Nun di ketinggian 666 meter di atas laut, Soeharto sudah mendirikan rumahnya yang akan datang. Rumahnya itu nanti bernama Astana Giribangun. Inilah sebuah kompleks makam termuda leluhur dinasti Mataram Imogiri, Yogyakarta. Astana Giribangun terletak di bawah Astana Mangadeg. Sedangkan Astana Mangadeg adalah tempat tertua di Karanganyar disusul Astana Girilayu, Astana Utara, Astana Giri, Astana Kablokan, Pesarean Mantenan, Pesarean Karangtengah, Pesarean Rangusongo, Pesarean Temuireng, Pesarean Ngendo Kerten, dan Astana Giribangun. Di belakang atau sebelah selatan bukit Giribangun mengalir Kali Samin. Di depan pintu kompleks makam Giribangun yang selalu tertutup, terdapat dua pohon jambu mawar yang masing-masing berada di kanan-kiri pintu.

 "Mbak Mamiek (Siti Hutami Adiningsih, putri bungsu Soeharto) paling suka. Kalau pas berbuah, biasanya dikirim ke Jakarta," kata Paino, salah satu petugas makam. Ini memang sebuah tempat yang teduh dan nyaman. Bahkan fasilitas di kompleks makam juga lengkap, mulai dari palereman atau bangunan khusus untuk menginap keluarga Soeharto hingga masjid. Pengurus dan pegawai Astana Giribangun juga secara berdedikasi memelihara kompleks tersebut. Kayu jati masih tampak mengkilap; sesekali dipelitur.
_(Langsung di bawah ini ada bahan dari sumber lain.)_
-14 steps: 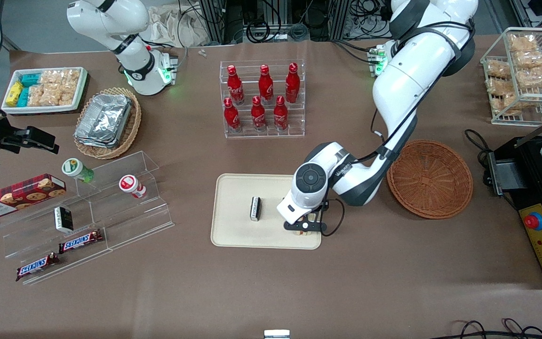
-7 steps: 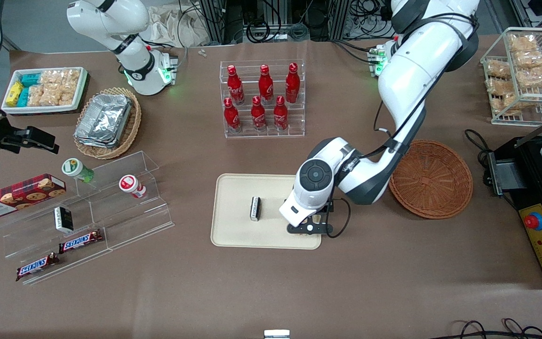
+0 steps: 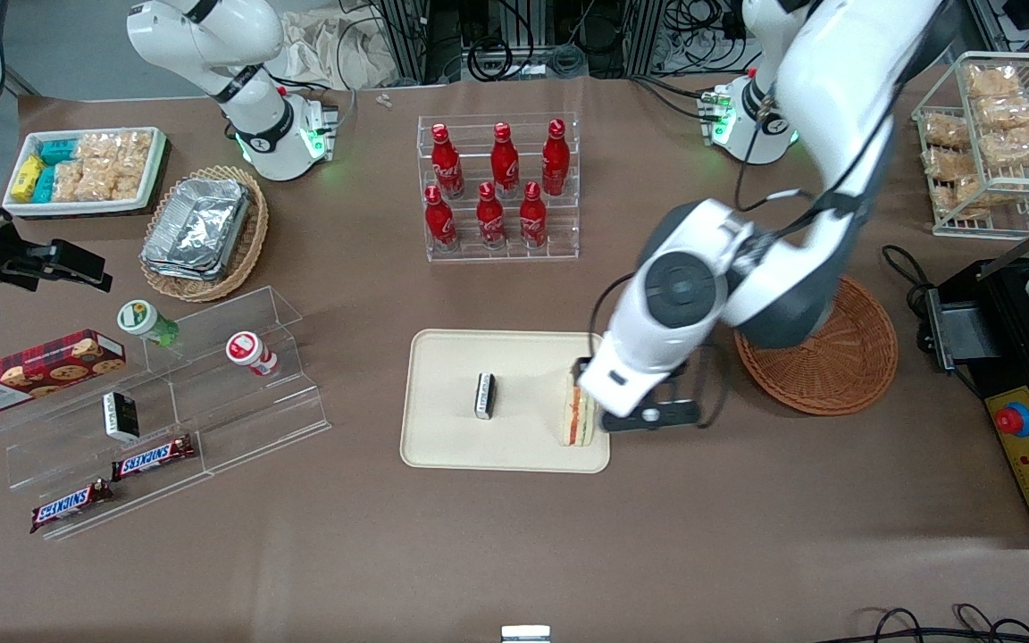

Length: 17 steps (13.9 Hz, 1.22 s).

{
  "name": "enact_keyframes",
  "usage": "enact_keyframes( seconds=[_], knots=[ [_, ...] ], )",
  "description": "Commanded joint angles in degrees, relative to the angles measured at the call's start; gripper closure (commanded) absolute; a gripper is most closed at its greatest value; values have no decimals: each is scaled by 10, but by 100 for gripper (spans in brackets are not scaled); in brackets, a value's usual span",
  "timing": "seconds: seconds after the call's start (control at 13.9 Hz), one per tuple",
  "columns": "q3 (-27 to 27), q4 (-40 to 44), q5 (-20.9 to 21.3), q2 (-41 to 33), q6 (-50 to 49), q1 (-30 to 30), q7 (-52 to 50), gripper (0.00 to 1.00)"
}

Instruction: Place sandwich from basket to tray

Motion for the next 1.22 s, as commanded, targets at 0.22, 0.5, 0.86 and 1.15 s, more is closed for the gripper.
enact_keyframes(
  seconds=[0.22,0.5,0.86,1.15],
  knots=[
    [-4,-114,-25,-135,-40,64,32,0],
    [123,-192,-115,-265,-78,51,184,0],
    [226,-326,-131,-414,-82,42,337,0],
    [297,-321,-127,-428,-107,46,478,0]
  ],
)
 Makam rajin dipoles, bunga peziarah selalu dibersihkan setiap pagi, dan karpet pun dicuci setiap minggu. Semua siap di makam yang dibangun oleh 700 orang pekerja tanpa menggunakan traktor dan alat berat lainnya itu. Makam yang terletak sekitar 35 kilometer dari Solo itu dapat ditempuh dalam waktu sekitar sejam saja karena jalan menuju kompleks makam dari Matesih sangat mulus.

Astana Giribangun dibangun Yayasan Mangadeg, yayasan yang bertujuan membangun dan memperbaiki makam-makam leluhur, seperti makam Pangeran Samber Nyowo. Soeharto dan Hartinah masuk sebagai pendiri yayasan yang berdiri pada 28 Oktober 1969 itu. Dan sebenarnya makam di kompleks Giribangun tersebut digunakan untuk keluarga Yayasan Mangadeg, tidak terbatas hanya pihak keluarga Mangkunegaran.

Makam yang dibangun di atas bukit Giribangun itu-ketika dibangun, bukit dipapras diresmikan pada Jumat Wage, 23 Juli 1976. Acara tersebut ditandai dengan dipindahkannya kerangka jenazah ayah dan ibu Hartinah, KRMTH Soemoharjomo dan KRA Soemoharjomo. Bangunan utama makam terdiri dari bagian yang ditandai dengan trap-trap. Bagian pelataran bawah disebut Cungkup Argotuwuh. Siapa pun yang masuk ke area ini harus melepaskan alas kaki. Anggota keluarga Yayasan Mangadeg dapat dimakamkan di area seluas 700 meter persegi ini.

Trap selanjutnya adalah Argokembang dengan luas 600 meter persegi. Dan yang paling puncak adalah Argosari seluas 300 meter persegi. Di Argosari inilah terletak makam utama keluarga Soeharto, yaitu di ruangan 80 meter persegi yang dikelilingi gebyok ukiran. Karpet empuk cokelat muda menghampar di ruangan ini. Seluruh bangunan didominasi kayu jati: mulai dari kayu untuk atap hingga tiang penyangga.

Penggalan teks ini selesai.